__Task description__
Each line below that carries the string "handle" must appear in the answer.

**** Provided entries ****

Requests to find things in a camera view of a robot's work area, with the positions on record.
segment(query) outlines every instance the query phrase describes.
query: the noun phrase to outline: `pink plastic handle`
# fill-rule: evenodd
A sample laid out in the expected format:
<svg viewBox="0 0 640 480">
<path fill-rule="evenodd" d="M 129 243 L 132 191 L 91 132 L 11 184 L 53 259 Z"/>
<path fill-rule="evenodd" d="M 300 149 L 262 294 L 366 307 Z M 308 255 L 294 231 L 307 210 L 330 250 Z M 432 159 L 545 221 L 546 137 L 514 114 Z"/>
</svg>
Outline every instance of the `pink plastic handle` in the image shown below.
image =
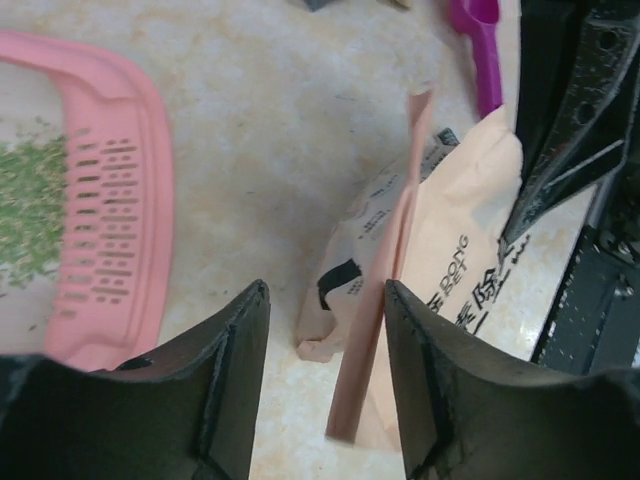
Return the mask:
<svg viewBox="0 0 640 480">
<path fill-rule="evenodd" d="M 478 110 L 484 118 L 500 107 L 502 80 L 496 43 L 496 25 L 500 21 L 498 0 L 449 0 L 451 24 L 469 35 L 476 65 Z"/>
</svg>

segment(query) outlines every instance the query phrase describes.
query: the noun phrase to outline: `green dried herb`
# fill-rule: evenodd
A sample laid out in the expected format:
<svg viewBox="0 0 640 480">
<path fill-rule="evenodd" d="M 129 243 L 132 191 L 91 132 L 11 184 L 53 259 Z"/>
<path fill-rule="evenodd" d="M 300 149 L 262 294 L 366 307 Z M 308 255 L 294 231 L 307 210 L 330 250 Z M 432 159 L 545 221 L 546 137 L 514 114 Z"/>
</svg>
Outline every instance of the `green dried herb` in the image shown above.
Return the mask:
<svg viewBox="0 0 640 480">
<path fill-rule="evenodd" d="M 47 269 L 60 261 L 64 145 L 64 137 L 0 144 L 0 264 L 9 267 L 11 286 L 25 288 L 36 274 L 55 273 Z"/>
</svg>

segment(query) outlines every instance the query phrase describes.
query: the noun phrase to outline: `pink plastic strainer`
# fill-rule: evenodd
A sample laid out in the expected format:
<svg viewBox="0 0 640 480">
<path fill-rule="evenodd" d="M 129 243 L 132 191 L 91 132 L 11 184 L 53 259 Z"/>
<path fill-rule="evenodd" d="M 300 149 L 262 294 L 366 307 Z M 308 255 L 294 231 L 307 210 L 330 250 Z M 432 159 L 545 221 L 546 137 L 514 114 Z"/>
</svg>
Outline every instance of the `pink plastic strainer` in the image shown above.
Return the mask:
<svg viewBox="0 0 640 480">
<path fill-rule="evenodd" d="M 45 353 L 112 369 L 156 346 L 173 237 L 164 104 L 128 60 L 89 45 L 0 30 L 0 60 L 45 72 L 67 134 L 67 205 Z"/>
</svg>

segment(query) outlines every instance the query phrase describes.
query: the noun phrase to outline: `speckled tile floor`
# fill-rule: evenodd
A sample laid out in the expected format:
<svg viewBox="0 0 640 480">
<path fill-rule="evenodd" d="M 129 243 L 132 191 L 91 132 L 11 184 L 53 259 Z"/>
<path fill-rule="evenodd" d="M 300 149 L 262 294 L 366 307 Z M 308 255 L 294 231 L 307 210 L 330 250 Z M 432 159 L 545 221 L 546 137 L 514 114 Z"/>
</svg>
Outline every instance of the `speckled tile floor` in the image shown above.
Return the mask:
<svg viewBox="0 0 640 480">
<path fill-rule="evenodd" d="M 268 282 L 271 332 L 251 478 L 403 478 L 400 454 L 325 440 L 340 359 L 301 362 L 292 340 L 332 224 L 367 178 L 407 151 L 407 90 L 425 80 L 440 85 L 436 127 L 463 135 L 476 120 L 472 67 L 443 2 L 415 3 L 404 12 L 343 0 L 310 14 L 302 0 L 0 0 L 0 26 L 110 48 L 138 63 L 165 99 L 177 206 L 161 341 L 253 279 Z M 513 115 L 519 36 L 516 15 L 505 17 L 499 44 Z M 55 93 L 45 79 L 33 82 L 43 87 L 29 102 L 33 115 L 59 126 Z M 17 83 L 30 95 L 28 82 Z M 17 83 L 2 82 L 0 97 L 14 95 Z M 3 114 L 33 118 L 22 108 Z M 587 201 L 572 200 L 535 228 L 483 338 L 528 356 Z"/>
</svg>

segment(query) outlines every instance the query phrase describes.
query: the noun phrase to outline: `paper packaging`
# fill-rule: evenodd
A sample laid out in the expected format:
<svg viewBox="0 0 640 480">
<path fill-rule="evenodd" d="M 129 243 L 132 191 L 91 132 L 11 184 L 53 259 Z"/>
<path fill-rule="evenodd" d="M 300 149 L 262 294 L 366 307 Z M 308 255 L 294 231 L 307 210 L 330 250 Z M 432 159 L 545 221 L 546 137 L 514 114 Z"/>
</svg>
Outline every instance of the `paper packaging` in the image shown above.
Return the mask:
<svg viewBox="0 0 640 480">
<path fill-rule="evenodd" d="M 426 127 L 424 132 L 421 130 L 423 138 L 426 130 Z M 420 168 L 421 181 L 457 144 L 454 133 L 445 129 L 433 138 L 422 158 L 417 155 L 412 159 L 413 167 L 418 165 Z M 407 182 L 407 174 L 406 158 L 399 158 L 385 167 L 338 222 L 300 315 L 297 335 L 301 358 L 328 362 L 334 353 L 344 350 L 351 321 L 360 303 L 364 276 L 370 270 L 391 211 Z"/>
<path fill-rule="evenodd" d="M 413 97 L 410 105 L 416 103 Z M 422 118 L 428 118 L 428 102 L 420 107 Z M 412 166 L 422 151 L 418 147 L 428 121 L 413 125 Z M 369 448 L 400 449 L 381 328 L 384 281 L 399 278 L 434 311 L 451 321 L 466 319 L 459 324 L 468 328 L 498 292 L 498 237 L 518 194 L 521 163 L 520 143 L 501 107 L 471 129 L 413 196 L 405 194 L 412 191 L 407 181 L 362 287 L 328 436 Z"/>
</svg>

****

__Answer to this problem__
query: the noun phrase to outline: `pink plastic handle`
Outline every instance of the `pink plastic handle` in the image shown below.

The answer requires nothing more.